A major question in the blogosphere right now is whether the Obama Administration is trying to move on too many fronts at once. For instance, Bill Galston's New Republic piece entitled "Barack's Too-Long Wish List" was discussed all over the place and may have even prompted a presidential reply. Obama said, "When we issued the budget, ... they said, 'Boy, these Obama people, they’re really ambitious. They’re taking on health care. They’re taking on energy. They’re taking on education. Don’t they know that there’s this bank crisis right now? We’ve got to do one thing at a time.'" The President then argued for addressing education, energy, and health care along with the financial crisis.

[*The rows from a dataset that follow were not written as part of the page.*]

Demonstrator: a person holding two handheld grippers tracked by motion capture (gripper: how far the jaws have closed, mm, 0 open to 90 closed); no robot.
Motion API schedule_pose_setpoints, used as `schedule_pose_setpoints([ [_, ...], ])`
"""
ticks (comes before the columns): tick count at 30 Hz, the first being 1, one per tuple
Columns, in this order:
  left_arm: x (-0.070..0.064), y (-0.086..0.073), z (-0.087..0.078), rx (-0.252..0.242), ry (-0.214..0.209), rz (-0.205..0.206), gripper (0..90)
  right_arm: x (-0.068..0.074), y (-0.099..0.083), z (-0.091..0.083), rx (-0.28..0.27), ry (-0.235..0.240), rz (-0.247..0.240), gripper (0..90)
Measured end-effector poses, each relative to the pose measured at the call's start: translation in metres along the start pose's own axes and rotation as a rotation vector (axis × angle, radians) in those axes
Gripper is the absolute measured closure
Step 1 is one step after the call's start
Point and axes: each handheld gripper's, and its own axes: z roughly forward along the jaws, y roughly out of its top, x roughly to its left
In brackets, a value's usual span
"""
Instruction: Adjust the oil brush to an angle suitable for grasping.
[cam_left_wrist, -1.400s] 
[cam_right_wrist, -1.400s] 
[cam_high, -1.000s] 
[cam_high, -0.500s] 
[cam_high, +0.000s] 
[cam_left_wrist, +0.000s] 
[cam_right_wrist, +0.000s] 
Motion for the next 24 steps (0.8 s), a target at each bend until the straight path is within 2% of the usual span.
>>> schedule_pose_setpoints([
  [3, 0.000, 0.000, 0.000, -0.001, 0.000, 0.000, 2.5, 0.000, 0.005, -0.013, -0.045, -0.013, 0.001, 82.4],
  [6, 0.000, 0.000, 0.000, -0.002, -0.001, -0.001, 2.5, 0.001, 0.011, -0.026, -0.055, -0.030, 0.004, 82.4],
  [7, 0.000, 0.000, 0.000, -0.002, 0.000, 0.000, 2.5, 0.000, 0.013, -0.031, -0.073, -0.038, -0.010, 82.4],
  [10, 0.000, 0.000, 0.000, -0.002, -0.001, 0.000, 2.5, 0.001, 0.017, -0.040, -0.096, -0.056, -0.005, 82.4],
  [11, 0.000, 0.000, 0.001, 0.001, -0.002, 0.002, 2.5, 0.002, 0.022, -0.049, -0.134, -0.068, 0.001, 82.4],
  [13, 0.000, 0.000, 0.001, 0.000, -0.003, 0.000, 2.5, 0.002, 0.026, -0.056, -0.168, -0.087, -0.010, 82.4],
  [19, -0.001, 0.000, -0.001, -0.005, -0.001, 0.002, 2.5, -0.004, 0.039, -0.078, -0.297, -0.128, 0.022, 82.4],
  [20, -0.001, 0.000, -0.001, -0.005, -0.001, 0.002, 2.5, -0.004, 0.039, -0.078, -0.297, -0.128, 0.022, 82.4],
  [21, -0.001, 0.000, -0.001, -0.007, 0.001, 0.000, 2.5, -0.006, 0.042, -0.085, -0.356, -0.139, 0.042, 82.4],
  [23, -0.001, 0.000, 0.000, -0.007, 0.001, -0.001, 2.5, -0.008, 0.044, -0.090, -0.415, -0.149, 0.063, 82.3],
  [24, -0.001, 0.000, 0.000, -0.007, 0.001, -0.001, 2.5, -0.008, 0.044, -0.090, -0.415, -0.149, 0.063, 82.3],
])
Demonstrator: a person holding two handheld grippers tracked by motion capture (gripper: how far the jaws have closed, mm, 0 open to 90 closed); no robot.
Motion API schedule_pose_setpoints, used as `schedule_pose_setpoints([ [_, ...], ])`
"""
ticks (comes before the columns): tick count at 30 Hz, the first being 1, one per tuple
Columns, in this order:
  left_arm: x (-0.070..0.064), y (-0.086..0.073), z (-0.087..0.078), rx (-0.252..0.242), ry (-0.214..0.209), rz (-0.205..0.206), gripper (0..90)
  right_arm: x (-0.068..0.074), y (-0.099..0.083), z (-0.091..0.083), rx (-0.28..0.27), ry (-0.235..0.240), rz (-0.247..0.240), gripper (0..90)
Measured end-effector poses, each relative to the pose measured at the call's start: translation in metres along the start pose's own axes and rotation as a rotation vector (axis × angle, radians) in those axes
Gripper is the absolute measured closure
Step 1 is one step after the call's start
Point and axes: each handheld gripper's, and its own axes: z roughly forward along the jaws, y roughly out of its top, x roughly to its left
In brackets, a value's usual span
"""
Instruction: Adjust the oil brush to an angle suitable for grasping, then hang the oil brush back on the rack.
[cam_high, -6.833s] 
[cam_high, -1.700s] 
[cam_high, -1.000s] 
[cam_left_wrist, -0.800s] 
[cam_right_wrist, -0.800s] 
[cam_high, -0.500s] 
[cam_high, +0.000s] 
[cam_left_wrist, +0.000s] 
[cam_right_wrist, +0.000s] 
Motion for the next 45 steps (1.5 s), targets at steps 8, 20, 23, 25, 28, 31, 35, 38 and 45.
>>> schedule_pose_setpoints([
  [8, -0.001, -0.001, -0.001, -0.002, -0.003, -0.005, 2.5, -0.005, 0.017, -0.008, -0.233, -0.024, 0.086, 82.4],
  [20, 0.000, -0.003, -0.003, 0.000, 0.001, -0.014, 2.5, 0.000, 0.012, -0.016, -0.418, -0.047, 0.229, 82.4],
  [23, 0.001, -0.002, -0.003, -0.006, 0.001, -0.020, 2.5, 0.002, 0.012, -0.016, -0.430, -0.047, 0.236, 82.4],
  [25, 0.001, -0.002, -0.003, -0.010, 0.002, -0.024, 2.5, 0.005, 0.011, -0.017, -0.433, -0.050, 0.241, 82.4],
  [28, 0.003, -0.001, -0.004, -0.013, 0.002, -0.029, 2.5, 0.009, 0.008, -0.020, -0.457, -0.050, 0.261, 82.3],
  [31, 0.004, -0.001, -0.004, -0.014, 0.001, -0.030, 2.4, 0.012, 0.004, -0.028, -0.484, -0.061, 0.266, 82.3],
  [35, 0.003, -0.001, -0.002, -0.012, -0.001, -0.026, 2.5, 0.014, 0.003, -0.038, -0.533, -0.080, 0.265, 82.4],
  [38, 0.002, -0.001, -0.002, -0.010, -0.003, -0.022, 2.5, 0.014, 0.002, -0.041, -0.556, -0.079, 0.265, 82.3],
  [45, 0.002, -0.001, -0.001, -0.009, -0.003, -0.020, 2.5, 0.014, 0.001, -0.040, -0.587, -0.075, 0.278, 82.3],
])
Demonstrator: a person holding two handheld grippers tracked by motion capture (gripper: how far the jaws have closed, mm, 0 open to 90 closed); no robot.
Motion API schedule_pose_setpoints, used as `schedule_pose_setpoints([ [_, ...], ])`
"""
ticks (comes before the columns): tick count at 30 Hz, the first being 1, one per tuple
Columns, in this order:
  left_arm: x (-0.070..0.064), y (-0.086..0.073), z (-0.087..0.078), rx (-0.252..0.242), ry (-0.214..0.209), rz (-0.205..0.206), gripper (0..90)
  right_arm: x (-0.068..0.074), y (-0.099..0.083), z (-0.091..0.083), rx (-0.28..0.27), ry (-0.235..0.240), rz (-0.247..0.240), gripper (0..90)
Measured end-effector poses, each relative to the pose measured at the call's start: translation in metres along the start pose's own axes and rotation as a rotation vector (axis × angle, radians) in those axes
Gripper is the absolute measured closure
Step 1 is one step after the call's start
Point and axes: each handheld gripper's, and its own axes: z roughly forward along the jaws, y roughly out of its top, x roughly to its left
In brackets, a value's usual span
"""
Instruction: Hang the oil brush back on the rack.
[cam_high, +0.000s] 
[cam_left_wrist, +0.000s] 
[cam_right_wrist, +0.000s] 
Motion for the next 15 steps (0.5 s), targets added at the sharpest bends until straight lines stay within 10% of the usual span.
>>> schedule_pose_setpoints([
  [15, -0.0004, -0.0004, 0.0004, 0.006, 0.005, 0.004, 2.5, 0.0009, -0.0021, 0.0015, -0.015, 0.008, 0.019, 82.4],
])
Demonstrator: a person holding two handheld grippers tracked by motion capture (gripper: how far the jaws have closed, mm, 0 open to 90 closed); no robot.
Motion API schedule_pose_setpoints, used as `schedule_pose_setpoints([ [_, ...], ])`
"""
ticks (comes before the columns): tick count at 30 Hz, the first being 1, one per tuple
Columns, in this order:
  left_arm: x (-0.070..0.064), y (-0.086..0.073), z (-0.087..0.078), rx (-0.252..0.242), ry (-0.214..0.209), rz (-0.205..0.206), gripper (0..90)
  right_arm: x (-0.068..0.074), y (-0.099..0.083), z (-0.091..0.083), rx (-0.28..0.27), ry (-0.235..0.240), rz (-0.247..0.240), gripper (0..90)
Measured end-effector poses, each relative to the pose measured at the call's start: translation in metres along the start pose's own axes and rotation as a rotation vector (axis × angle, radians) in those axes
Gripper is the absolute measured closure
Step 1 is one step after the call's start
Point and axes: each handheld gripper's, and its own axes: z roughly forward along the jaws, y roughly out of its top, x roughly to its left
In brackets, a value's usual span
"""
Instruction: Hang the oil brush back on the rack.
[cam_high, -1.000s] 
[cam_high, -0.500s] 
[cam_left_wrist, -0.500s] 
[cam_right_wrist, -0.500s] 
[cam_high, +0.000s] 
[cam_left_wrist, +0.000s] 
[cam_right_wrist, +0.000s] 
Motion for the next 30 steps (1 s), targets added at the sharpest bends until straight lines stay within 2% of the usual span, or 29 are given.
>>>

There haven't been all that many new presidents in American history, so it's hard to know empirically how they should act in their first six months. Our only evidence is a small set of case studies. Galston mentions Jimmy Carter, who "sent a flood of proposals down Pennsylvania Avenue, so many that Congress soon bogged down in near-gridlock. By the end of his first year, American[s] were beginning to wonder whether Carter could get things done and--worse--whether he was up to the job."

Franklin Roosevelt is famous for his ambitious agenda, but Galston notes that: (a) things were dramatically worse in 1933 than today, and (b) FDR actually focused first on the economic emergency and then used his early successes to build momentum for other reforms.

I don't know how many initiatives is too many, but I'd observe that the number of different topics that an administration addresses (call that n) is only one variable that may affect its success. It's hard to tell whether Carter failed because his n was too high--or whether FDR has his face on the dime because he got n just right. I can think of other explanations for both outcomes.

Specifically, the Zeitgeist was against poor old Jimmy Carter, as we can tell now that the Owl of Minerva has taken flight. Most of the industrialized countries moved substantially right after 1970. Liberals had already enacted the popular parts of the welfare state. They had consolidated prosperity for a majority of their populations, who were decreasingly generous toward the remaining poor. Keynsian policy couldn't seem to handle stagflation. Liberal coalitions had shattered on the shoals of controversial social issues. Conservatives offered law-and-order and lower taxes, and that was a winning package. The only reason Carter was elected was that Richard Nixon had administered a deadly wound to his own party that took eight years to heal. It was hardly time for an ambitious liberal agenda.

This analysis doesn't mean that Obama is wise to send a bunch of new proposals down Pennsylvania Avenue. It only shows that there isn't a very clear historical analogy, and the president has to blaze his own trail. The important questions are: How interconnected are the various topics he's addressing? How strong and well conceived is each set of proposals? How urgent is each topic? And how much can Congress handle? (But that last issue is only one among many.)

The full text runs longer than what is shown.